Le futur espace de 10 000 pieds carrés prendra place dans le développement de Bayfront Marina, un environnement loin des capitales traditionnelles de la mode américaine comme New York ou Los Angeles. Une localisation qui traduit un changement de paradigme dans la stratégie du retail de luxe aux États-Unis.
Un repositionnement loin des capitales de la mode
Aux côtés de son partenaire Eric Appelblom, Richard Cohen a créé la structure One Luxury Solution, chargée de développer le réseau Barneys en Floride. Le projet repose sur une licence exclusive accordée par Authentic Brands Group, propriétaire de la marque.
Cette relocalisation se veut stratégique. Et elle illustre une tendance plus large du marché américain : le déplacement progressif du luxe vers des zones de consommation plus résidentielles. Des lieux où l’expérience client devient plus importante que la centralité géographique.
Le retail de luxe cherche un nouveau modèle
Cette initiative intervient dans un contexte où le modèle traditionnel des grands magasins américains a été fragilisé. La baisse de fréquentation des flagships historiques et les difficultés récentes de certains acteurs, dont Saks, ont mis en lumière la nécessité de repenser l’expérience retail.
Dans ce paysage instable, Barneys tente de réinventer son positionnement en s’éloignant du modèle du department store classique, qui a longtemps structuré l’économie du luxe aux Etats-Unis.
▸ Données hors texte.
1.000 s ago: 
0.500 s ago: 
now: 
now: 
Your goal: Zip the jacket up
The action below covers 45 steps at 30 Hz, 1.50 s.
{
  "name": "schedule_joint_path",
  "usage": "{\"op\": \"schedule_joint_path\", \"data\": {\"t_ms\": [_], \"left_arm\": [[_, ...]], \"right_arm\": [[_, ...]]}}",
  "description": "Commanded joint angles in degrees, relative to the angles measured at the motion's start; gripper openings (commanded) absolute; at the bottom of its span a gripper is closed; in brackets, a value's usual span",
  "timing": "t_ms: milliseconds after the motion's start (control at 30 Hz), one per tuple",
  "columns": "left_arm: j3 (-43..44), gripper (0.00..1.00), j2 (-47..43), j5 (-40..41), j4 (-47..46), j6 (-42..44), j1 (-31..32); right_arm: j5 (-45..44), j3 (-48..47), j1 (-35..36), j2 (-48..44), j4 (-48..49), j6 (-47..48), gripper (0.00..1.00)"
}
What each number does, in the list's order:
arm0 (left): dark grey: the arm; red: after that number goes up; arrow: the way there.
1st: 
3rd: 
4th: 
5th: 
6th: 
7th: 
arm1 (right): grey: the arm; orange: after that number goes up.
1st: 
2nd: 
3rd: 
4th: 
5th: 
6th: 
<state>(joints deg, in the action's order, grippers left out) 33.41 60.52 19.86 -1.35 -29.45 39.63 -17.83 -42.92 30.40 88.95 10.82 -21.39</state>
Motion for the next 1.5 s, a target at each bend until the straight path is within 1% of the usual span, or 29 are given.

L’objectif désormais ? S’orienter vers une approche plus expérientielle, tout en privilégiant un maillage territorial au plus près de la clientèle domestique américaine.
L’expérience comme moteur de reconquête
Ainsi, si le nom de l’enseigne Barneys est conservé, l’offre va pourtant changer. Et elle marque un choix assumé de la part de la nouvelle gouvernance.
Le nouveau format de Barneys repose notamment sur une logique de sélection éditoriale plutôt que sur la logique d’offre exhaustive. Un large choix qui caractérisait historiquement les grands magasins. L’objectif est de transformer le point de vente en destination, en capitalisant sur la relation directe avec une clientèle locale à fort pouvoir d’achat. Une clientèle plus attachée aux marques nationales, et peut-être plus sensible à une offre prix attractive qu’à la dimension patrimoniale des maisons européennes.
Grâce à cette offre plus sélective, le nouveau Barneys veut revenir à la logique curatoriale des grands magasins, devenus prescripteurs grâce à leur capacité de proposer une offre vraiment alignée avec les attentes de leur clientèle.
Un retour symbolique pour un modèle en transition
Si Barneys, qui est à l’origine une enseigne new-yorkaise, n’a pas encore retrouvé son ancrage historique, cette relance en Floride fait office de symbole. Car après la fermeture de plusieurs acteurs historiques en Amérique du Nord, elle réactive la puissance des grands magasins, tout en les adaptant aux nouvelles attentes du marché.
Entre nostalgie du department store et recherche de nouveaux formats, cette ouverture pourrait devenir le premier exemple d’une nouvelle phase dans le retail américain.